17 - Opsi Terbaik

7K 384 11
                                    

"Diatas pilihan-pilihan dalam hidup ini, selalu ada yang tak bisa kita pilih. Semau atau setidak mau apapun kita terhadap hal tersebut. Dia bernama takdir"

---------------------------------

-SRI-

Hari ini aku memutuskan untuk pergi menenangkan diri ke rumah Ummi. Entahlah, aku belum tahu akan menjawab apa saat Ummi dan Abah bertanya perihal keputusanku yang akan tinggal sedikit lebih lama disana. Aku hanya ingin menenangkan diri, itu saja. Melihat Mas Rahman terus-terusan ternyata bukan solusi terbaik, semakin sering mata ini melihatnya, semakin sering pula luka itu terasa.

Aku pergi dengan Hasna juga Hilma, dan membiarkan dua bujangku untuk tetap menamani Mas Rahman, sekalipun aku tahu Hafidz sempat menggerutu sebal dengan keputusanku, tapi aku memang tak bisa membiarkan Mas Rahman dimakan sepi sempurna.

Tepat pukul sepuluh, aku sampai di rumah Ummi. Ku lihat pintu depan terbuka saat tepat mobilku terparkir di halaman.
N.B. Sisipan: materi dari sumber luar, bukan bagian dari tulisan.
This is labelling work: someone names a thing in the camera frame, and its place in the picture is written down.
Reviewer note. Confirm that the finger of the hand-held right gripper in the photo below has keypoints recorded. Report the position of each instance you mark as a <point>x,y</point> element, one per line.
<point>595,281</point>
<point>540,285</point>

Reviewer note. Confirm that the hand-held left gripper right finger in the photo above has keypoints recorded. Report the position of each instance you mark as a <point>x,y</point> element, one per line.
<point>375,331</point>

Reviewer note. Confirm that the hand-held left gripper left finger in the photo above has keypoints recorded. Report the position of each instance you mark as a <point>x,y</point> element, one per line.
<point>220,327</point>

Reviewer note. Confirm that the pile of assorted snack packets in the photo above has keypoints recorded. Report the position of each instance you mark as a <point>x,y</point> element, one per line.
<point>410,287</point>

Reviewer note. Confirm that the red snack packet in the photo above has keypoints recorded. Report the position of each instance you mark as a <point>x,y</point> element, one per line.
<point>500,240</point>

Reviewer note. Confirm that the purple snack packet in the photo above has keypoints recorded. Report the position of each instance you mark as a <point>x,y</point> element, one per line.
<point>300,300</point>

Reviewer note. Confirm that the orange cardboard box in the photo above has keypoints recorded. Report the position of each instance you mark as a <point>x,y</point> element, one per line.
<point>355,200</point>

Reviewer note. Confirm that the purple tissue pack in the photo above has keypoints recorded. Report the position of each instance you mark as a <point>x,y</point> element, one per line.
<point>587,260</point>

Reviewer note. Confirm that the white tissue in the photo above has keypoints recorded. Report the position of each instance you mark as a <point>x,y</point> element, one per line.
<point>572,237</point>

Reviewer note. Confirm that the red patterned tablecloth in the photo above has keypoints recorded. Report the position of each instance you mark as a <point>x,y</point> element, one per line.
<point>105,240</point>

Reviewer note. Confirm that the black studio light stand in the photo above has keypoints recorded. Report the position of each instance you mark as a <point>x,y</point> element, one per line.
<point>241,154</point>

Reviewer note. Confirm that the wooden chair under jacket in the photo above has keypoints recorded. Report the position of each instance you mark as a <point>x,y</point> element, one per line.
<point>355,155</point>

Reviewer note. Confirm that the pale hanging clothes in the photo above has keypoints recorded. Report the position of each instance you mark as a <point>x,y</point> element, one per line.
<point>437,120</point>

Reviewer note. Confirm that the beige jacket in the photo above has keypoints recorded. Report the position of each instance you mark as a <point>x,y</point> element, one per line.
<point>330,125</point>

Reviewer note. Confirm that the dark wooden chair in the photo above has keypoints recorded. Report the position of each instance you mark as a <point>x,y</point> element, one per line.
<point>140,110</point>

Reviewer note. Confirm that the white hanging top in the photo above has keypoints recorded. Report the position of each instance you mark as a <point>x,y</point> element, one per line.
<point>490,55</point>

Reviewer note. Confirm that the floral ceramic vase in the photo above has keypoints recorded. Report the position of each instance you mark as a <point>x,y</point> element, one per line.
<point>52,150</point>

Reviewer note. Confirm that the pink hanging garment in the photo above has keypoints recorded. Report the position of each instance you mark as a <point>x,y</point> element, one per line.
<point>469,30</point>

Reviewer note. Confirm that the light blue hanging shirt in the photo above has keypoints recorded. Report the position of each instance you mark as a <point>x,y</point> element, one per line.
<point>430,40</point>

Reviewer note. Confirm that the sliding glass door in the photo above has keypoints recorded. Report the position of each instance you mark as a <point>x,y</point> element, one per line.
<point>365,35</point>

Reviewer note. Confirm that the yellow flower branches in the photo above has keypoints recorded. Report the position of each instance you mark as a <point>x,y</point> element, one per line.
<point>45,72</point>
Sesosok perempuan muda muncul dari balik pintu. Rupanya Linda yang menyambut kedatangaku. Linda memang masih tinggal bersama Ummi, sambil menyelesaikan kuliah S2 nya dia juga mondok disalah satu pesantren qur'an di kota provinsi. Jujur aku kaget mendapati Linda pagi ini. Ini akan menjadi hari dengan untaian panjang pertanyaan dari orang-orang rumah.

"Kamu kok pulang nggak ngasih kabar sama Mbak" tanyaku selepas salaman, mencoba untuk terlihat senormal mungkin.

Dia hanya nyengir memamerkan deretan giginya yang rapi mendengar pertanyaanku.

"Kapan pulang?" Tanyaku lagi.

"Baru sampai tadi Subuh, Mbak. Pengen pulang dari kemarin, tapi belum dikasih izin sama pihak pondok" jawabnya sambil membuntutiku masuk ke rumah.

Aku menghempaskan badan di sofa. Menyimpan tas berisi pakaian tepat dekat kaki ku.

"Itu apaan?" Tanya Linda menunjuk tas ku.

"Baju Mbak, Hasna juga Hilma. Mbak mungkin akan sedikit lebih lama tinggal disini" jawabku kemudian.

Dia menatapku heran. Keingintahuannya pasti kumat demi mendengar jawabanku barusan.

"Kenapa, gak boleh?" Tanyaku sedikit bercanda.

"Yaa. . Bukan gitu. Aneh aja gak biasa" ujarnya sambil menggaruk tengkuknya yang ku yakini memang tidak gatal.

"Oiya, Abah sama Ummi mana?"

"Tadi bilangnya mau ke rumah Haji Sobri, ada urusan jual beli sawah gitu katanya"

Aku hanya mengangguk pelan mendengar jawaban Linda.

"Hafidz sama Haikal nyusul belakangan ya? Tumben gak bareng? " Tanya Linda lagi. Dia memang Miss Kepo di keluarga ini.

"Mereka tetap di rumah nemenin Ayahnya, paling nanti sesekali ke sini" jawabku jujur, toh pada akhirnya Linda pasti tahu juga.

Linda semakin menatapku lekat. Dia beranjak dari tempat duduknya, merubah posisinya lebih dekat padaku.

"Mbak ada masalah sama Mas Rahman?" Tanyanya ragu dengan nada sedikit berbisik, dia menghindari suaranya didengar Hasna maupun Hilma.

"Mbak cuma lagi pengen ngasih ruang sendiri aja Lind, buat diri Mbak sama Mas Rahman, buat sama-sama saling introspeksi"

"Iya, tapi kenapa?" Tanyanya.

Saat pertanyaan Linda meluncur dari mulutnya, sejujurnya aku bingung harus menjawab apa. Sesaat aku diam sambil mencoba mencari jawaban terbaik. Dan saat aku hendak mengatakan jawabanku atas pertanyaannya, Ummi dan Abah datang menyelamatkan.